*** Data ***
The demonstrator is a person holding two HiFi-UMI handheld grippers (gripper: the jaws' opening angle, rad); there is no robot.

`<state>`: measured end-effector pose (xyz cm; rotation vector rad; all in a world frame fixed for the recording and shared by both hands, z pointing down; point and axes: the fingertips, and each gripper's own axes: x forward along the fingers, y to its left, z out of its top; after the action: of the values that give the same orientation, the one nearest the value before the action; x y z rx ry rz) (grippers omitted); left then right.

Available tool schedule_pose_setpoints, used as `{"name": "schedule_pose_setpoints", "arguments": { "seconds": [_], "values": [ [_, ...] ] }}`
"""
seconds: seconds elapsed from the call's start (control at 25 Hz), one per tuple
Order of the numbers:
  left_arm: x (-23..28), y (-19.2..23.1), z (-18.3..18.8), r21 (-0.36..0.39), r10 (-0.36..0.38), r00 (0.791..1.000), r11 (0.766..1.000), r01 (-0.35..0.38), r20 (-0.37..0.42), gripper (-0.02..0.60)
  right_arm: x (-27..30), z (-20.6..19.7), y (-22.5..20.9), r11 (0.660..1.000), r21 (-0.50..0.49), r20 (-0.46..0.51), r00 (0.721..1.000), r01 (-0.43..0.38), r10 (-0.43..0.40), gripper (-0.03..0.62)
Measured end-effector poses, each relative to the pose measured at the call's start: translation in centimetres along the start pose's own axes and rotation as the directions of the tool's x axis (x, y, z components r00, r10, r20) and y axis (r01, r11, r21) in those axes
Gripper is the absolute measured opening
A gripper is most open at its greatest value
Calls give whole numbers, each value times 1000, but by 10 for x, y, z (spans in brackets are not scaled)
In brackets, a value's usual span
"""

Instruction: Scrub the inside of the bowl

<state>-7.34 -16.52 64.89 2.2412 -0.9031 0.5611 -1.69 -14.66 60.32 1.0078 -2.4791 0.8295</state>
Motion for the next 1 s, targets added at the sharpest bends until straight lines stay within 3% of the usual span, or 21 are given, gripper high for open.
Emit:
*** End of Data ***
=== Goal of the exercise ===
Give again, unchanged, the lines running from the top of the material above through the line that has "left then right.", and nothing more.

=== Your response ===
The demonstrator is a person holding two HiFi-UMI handheld grippers (gripper: the jaws' opening angle, rad); there is no robot.

`<state>`: measured end-effector pose (xyz cm; rotation vector rad; all in a world frame fixed for the recording and shared by both hands, z pointing down; point and axes: the fingertips, and each gripper's own axes: x forward along the fingers, y to its left, z out of its top; after the action: of the values that give the same orientation, the one nearest the value before the action; x y z rx ry rz) (grippers omitted); left then right.

The response is now complete.